Where the word "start" occurs in a line of the data, return the whole line.

• • • •

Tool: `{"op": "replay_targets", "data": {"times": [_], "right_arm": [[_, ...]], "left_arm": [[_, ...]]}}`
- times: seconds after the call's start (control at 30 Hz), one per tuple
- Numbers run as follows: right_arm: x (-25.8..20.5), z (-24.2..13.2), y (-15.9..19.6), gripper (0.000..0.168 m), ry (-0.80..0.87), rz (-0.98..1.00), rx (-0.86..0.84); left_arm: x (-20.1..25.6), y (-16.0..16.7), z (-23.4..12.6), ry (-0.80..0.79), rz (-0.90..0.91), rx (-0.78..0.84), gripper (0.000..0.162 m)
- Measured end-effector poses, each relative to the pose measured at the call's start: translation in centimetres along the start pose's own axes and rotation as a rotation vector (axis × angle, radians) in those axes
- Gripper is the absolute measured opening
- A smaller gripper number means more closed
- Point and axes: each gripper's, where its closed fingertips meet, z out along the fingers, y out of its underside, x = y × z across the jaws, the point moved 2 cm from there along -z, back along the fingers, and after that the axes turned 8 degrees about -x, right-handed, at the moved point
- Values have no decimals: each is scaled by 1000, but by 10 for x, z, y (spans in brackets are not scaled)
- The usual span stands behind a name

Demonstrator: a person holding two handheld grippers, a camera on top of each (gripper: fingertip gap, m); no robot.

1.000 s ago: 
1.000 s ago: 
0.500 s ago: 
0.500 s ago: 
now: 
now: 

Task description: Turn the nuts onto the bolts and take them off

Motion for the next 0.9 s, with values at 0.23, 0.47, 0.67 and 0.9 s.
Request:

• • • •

#### Answer to this problem
- times: seconds after the call's start (control at 30 Hz), one per tuple
- Measured end-effector poses, each relative to the pose measured at the call's start: translation in centimetres along the start pose's own axes and rotation as a rotation vector (axis × angle, radians) in those axes

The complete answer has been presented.